Task to complete>
Exact copies of the lines from the line containing "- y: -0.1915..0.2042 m" through the last line of the entries below are the whole answer.

***** Supplied records

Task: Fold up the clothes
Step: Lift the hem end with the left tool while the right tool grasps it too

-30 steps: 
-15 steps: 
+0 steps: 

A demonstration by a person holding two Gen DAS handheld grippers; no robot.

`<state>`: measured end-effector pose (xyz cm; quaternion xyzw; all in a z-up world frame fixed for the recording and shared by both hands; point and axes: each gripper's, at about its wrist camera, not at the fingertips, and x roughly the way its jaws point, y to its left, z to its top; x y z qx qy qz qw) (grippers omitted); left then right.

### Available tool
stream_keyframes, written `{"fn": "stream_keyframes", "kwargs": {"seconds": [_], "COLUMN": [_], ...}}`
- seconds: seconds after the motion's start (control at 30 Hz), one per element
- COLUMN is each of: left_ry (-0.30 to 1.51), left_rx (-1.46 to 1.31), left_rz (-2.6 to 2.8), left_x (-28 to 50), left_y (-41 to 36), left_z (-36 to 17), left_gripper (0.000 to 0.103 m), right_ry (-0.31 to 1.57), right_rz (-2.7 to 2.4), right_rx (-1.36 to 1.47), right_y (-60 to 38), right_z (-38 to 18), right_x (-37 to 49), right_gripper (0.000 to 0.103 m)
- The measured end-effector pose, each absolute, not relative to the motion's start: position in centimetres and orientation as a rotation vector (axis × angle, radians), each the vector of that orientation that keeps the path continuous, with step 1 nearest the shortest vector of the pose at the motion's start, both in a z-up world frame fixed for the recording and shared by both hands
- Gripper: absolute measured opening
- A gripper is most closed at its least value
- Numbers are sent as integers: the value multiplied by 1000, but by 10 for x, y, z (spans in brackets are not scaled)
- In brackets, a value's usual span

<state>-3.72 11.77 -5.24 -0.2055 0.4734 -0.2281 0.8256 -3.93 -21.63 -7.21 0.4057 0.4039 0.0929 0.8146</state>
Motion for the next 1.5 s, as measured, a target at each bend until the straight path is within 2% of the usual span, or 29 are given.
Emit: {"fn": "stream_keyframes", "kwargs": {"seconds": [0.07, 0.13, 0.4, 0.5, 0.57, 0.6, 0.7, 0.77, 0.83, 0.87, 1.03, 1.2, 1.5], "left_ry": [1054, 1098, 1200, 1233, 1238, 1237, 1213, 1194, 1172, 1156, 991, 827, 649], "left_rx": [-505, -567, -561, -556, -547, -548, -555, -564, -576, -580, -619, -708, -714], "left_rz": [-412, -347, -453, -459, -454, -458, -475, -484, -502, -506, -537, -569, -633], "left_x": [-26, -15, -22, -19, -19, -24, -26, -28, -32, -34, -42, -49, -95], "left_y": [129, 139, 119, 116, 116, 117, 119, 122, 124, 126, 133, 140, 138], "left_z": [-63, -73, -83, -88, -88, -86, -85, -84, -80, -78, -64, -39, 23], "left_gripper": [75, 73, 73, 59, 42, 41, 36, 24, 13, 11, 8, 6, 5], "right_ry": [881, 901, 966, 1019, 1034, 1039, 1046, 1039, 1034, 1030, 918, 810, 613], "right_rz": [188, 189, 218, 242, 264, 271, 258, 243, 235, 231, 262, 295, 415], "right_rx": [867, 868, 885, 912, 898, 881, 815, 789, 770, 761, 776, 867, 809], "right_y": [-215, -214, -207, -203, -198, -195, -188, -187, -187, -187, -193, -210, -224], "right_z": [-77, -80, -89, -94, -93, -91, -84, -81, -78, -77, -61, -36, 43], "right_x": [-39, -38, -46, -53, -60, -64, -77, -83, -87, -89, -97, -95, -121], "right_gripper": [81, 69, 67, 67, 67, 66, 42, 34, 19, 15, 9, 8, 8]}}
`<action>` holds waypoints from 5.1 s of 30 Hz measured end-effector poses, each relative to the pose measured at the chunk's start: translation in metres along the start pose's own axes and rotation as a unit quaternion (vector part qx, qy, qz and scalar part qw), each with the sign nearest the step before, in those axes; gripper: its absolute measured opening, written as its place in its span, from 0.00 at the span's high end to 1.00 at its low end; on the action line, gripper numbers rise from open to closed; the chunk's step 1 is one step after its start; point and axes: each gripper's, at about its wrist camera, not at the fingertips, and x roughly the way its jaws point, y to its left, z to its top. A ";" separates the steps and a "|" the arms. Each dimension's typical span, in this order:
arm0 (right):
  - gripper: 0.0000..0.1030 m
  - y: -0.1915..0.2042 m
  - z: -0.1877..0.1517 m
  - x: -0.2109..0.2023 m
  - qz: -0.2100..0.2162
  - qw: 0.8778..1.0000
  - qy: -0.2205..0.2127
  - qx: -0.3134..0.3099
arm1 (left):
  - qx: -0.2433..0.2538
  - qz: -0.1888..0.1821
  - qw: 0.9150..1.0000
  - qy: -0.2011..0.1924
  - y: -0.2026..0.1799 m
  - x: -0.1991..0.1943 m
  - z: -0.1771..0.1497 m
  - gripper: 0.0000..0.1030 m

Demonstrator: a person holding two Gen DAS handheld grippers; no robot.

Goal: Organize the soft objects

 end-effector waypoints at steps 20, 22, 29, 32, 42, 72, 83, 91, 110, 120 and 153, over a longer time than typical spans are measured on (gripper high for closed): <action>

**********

Output below>
  - y: -0.1915..0.2042 m
  - z: -0.1877..0.1517 m
  - x: -0.2109..0.2023 m
  - qz: -0.2100..0.2162
  - qw: 0.8778..1.0000
  - qy: -0.2205..0.2127
  - qx: -0.3134..0.3099
arm1 (left):
  - qx: -0.2433..0.2538
  - qz: -0.1888..0.1821
  - qw: 0.9150..1.0000
  - qy: -0.2011..0.1924
  - y: -0.2026..0.1799 m
  - x: -0.1991..0.1943 m
  - z: -0.1771..0.1497 m
  - gripper: 0.0000..0.1030 m

Demonstrator: a person holding two Gen DAS handheld grippers; no robot.

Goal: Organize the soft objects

 end-effector waypoints at steps 20, 22, 29, 32, 42, 72, 83, 91, 110, 120 and 153, over a longer time than typical spans are measured on (gripper high for closed): <action>

No additional work remains on the exercise.